The Spend Side Keynesian experiment has failed-Big Time! Time to learn some real economics (before the Depression hits), e.g. from austrian Ludwig Von Mises "It has often been suggested to “stimulate”economic activity and to “prime the pump” by recourse to a new extension of credit which would allow the depression to be ended and bring about a recovery or at least a return to normal conditions; the advocates of this method forget, however, that even though it might overcome the difficulties of the moment, it will certainly produce a worse situation in a not too distant future."

Posted by: Anonymous | August 10, 2010 4:49 PM | Report abuse

Looks like the ending is going to be most unpleasant.The good old USA has degenerated into a full fledged plutocracy.As David Stockman recently said "republicans ruined america"Lets face the facts ,the party is OVER!South america,here I come !

Posted by: hyroller56 | August 10, 2010 4:53 PM | Report abuse

So, they're selling assets to BUY more Obama Government DEBT of NOTHING productive!

So, taking money from the more productive job creation PRIVATE sector, and give it to the Public and very inefficient sector!

Standard of Living going DOWN; except, for the unproductive government employees!

Posted by: theaz | August 10, 2010 4:53 PM | Report abuse

We need to dissolve Too Big To Fail banks that don't lend more than 50 percent of their loan capital to US small business and US consumers.

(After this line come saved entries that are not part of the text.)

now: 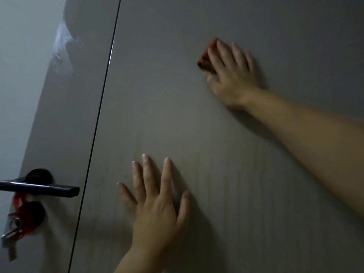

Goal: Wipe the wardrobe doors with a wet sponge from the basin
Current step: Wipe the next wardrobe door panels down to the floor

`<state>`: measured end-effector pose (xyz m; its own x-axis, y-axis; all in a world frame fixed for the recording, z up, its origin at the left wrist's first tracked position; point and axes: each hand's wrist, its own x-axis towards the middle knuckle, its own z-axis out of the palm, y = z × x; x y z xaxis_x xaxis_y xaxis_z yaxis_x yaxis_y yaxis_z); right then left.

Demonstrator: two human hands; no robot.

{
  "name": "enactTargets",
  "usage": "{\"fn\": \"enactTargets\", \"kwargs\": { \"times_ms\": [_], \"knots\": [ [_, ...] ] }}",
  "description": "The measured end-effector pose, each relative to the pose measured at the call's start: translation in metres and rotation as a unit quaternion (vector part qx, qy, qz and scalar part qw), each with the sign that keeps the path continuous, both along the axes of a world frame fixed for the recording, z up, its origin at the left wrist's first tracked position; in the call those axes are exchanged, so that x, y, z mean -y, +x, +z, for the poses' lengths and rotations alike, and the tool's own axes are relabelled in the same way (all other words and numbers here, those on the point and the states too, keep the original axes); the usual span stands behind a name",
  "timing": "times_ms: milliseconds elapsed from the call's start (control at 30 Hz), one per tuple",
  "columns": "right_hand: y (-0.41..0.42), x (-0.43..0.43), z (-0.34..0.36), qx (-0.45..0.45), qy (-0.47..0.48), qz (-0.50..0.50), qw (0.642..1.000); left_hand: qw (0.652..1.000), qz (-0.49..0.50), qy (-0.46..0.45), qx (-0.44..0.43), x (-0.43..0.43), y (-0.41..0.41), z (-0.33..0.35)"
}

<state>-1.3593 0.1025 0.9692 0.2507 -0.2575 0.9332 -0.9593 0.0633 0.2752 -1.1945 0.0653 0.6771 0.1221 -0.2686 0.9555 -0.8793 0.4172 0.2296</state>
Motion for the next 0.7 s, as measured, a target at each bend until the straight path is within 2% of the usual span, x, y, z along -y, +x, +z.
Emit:
{"fn": "enactTargets", "kwargs": {
  "times_ms": [67, 133, 233, 333, 400, 500, 533, 567, 700],
  "knots": [
    [0.024, 0.006, 0.021, -0.008, 0.009, -0.005, 1.0, 1.0, 0.009, 0.007, 0.003, -0.001, -0.002, 0.0],
    [0.032, 0.005, 0.01, -0.049, 0.017, -0.004, 0.999, 1.0, 0.014, 0.008, 0.001, -0.004, -0.005, 0.001],
    [0.016, -0.002, -0.061, -0.147, 0.029, 0.002, 0.989, 1.0, -0.003, -0.008, 0.006, -0.007, -0.012, 0.0],
    [-0.023, -0.009, -0.15, -0.255, 0.059, 0.009, 0.965, 0.997, -0.017, -0.037, 0.06, -0.011, -0.022, 0.0],
    [-0.06, -0.01, -0.158, -0.242, 0.042, -0.002, 0.969, 0.994, -0.02, -0.046, 0.096, -0.015, -0.032, 0.0],
    [-0.101, -0.016, -0.126, -0.062, -0.027, -0.007, 0.998, 0.991, -0.009, -0.045, 0.127, -0.019, -0.049, -0.001],
    [-0.108, -0.018, -0.125, -0.017, -0.033, -0.007, 0.999, 0.99, -0.007, -0.042, 0.133, -0.02, -0.054, -0.001],
    [-0.111, -0.017, -0.134, -0.009, -0.04, -0.009, 0.999, 0.99, -0.006, -0.039, 0.136, -0.021, -0.058, -0.001],
    [-0.121, -0.022, -0.214, -0.184, 0.011, -0.007, 0.983, 0.988, -0.006, -0.036, 0.151, -0.022, -0.068, -0.001]
  ]
}}
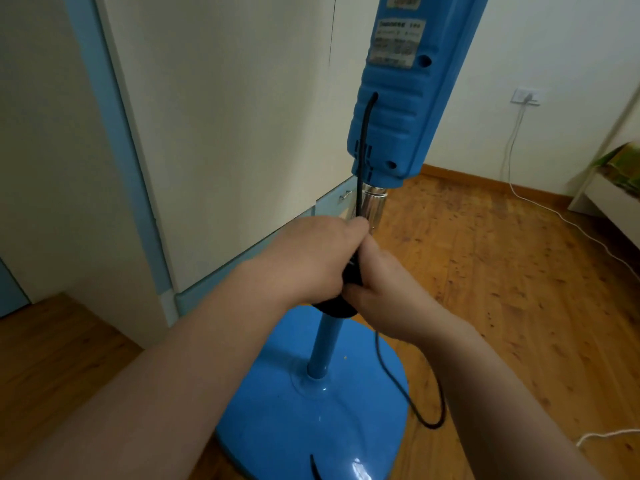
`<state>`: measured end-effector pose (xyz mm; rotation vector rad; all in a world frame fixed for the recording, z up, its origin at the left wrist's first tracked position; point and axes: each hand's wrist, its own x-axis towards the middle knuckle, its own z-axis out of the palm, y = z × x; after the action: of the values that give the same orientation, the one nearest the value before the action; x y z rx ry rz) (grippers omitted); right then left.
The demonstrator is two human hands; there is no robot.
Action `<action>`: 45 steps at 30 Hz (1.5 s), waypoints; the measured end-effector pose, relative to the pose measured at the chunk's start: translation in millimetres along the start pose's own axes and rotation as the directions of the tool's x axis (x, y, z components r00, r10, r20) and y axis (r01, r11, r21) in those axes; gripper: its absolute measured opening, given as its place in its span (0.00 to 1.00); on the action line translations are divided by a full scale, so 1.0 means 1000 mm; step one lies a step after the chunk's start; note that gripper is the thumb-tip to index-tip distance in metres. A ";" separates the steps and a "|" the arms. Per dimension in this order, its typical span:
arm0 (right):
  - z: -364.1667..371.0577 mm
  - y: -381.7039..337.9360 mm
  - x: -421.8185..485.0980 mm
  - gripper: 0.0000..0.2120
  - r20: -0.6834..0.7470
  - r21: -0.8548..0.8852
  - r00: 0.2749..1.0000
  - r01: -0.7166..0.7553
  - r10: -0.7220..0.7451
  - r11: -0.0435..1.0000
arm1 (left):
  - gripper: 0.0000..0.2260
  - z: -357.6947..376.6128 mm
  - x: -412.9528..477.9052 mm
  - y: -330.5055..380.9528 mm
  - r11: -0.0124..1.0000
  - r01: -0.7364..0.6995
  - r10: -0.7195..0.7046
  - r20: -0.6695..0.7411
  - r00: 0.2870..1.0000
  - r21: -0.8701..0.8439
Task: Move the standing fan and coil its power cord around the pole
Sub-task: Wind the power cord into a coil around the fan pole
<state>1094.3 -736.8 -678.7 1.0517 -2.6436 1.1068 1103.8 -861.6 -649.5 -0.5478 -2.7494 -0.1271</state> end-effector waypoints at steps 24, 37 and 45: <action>-0.005 0.021 -0.005 0.07 0.054 0.680 0.926 -0.308 0.373 0.665 | 0.15 0.019 0.009 0.009 0.392 0.324 -0.699 -0.049 0.713 -0.861; 0.020 0.020 -0.003 0.05 -0.318 0.722 0.836 -0.092 0.447 0.686 | 0.07 0.044 0.016 0.024 -0.518 0.159 -0.661 0.511 0.549 -0.840; 0.001 0.025 -0.002 0.12 -0.417 0.528 0.852 -0.057 0.317 0.847 | 0.07 0.032 0.011 0.000 0.057 0.346 -0.534 0.264 0.803 -0.936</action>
<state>1080.1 -723.9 -694.6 0.4399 -2.1221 1.8834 1084.5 -853.2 -675.7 0.1680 -2.1670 -2.0923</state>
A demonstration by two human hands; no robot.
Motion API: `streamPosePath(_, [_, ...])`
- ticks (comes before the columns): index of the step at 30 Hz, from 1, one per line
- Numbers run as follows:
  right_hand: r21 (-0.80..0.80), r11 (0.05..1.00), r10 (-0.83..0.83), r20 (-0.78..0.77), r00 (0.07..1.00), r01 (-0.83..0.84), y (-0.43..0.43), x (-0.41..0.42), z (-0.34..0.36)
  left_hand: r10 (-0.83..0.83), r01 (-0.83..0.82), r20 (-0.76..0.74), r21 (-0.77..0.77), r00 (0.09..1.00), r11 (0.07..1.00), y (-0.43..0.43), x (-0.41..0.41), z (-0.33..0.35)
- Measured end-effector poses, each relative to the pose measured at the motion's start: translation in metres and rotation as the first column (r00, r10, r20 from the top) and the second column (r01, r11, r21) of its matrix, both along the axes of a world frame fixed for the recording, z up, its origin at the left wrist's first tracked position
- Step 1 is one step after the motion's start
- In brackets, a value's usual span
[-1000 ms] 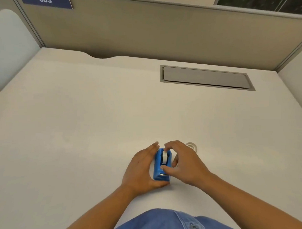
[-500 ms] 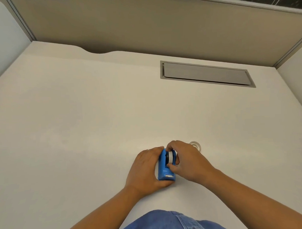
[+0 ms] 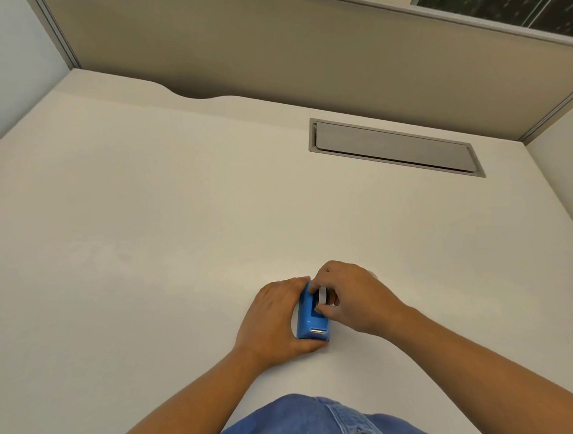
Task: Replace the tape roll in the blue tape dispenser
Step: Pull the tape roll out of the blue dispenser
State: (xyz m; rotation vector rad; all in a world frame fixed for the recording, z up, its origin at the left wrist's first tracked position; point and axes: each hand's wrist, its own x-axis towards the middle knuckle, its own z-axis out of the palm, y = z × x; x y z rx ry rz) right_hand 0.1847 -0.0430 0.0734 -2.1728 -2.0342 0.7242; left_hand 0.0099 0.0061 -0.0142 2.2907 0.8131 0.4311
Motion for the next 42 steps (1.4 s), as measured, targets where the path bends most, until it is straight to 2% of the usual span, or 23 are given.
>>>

And we need the Two foreign civil wars of Republican adventure ended in Iraq and Afghanistan - TODAY. Zero al-Qaeda there. NADA. None.

Posted by: WillSeattle | August 10, 2010 4:58 PM | Report abuse

Oh, and now that Sen. Ted Stevens is dead, cut the welfare payments to the Red Welfare State of Alaska in HALF.

Time to make them live the way they talk.

No welfare for you!

Posted by: WillSeattle | August 10, 2010 5:00 PM | Report abuse

Read Paul Krugman and Nouriel Roubini who predicted the crash (on a weekly basis).

Krugman thinks we are in the beginning of a Third Great Depression, due to balanced budget-hard liners, and the deficit demented.

As many economists have noted, not merely these two geniuses, the stimulus package was far, far short of what we needed.

We SHOULD be pumping billions more into the economy.

Idiots, the danger is deflation, NOT inflation.

Posted by: farnaz_mansouri2 | August 10, 2010 5:24 PM | Report abuse

Read Paul Krugman and Nouriel Roubini who predicted the crash (on a weekly basis).

Krugman thinks we are in the beginning of a Third Great Depression, due to balanced budget-hard liners, and the deficit demented.

As many economists have noted, not merely these two geniuses, the stimulus package was far, far short of what we needed.

We SHOULD be pumping billions more into the economy.

Idiots, the danger is deflation, NOT inflation.

Posted by: farnaz_mansouri2 | August 10, 2010 5:25 PM | Report abuse

I just hope enough people are finally ready to question our financial system in a constructive way. The Fed is not the problem, at this time it is the only viable solution; the whole global debt based financial structure needs to be re-visited. I refuse to buy ANYTHING on credit. I will pay cash for a home when they come back down to sane prices. I paid cash for my car. A home is NOT an investment-it is a place to live.

How about this to fix our financial system: a constitutional amendment requiring a permanent 1:1 trade ratio with all non-NATO countries. If China wants to continue selling their products here something's got to change. Let's aggressively re-negotiate all trade treaty's and all outstanding debt.

However, it is pretty slick if you think about it: by selling our debt to China we're actually forcing them to fund the aircraft carriers we've got parked off their shores. On second thought, keep up the good work Mr. Fed.

Posted by: timtiminhouston | August 10, 2010 8:06 PM | Report abuse

The comments to this entry are closed.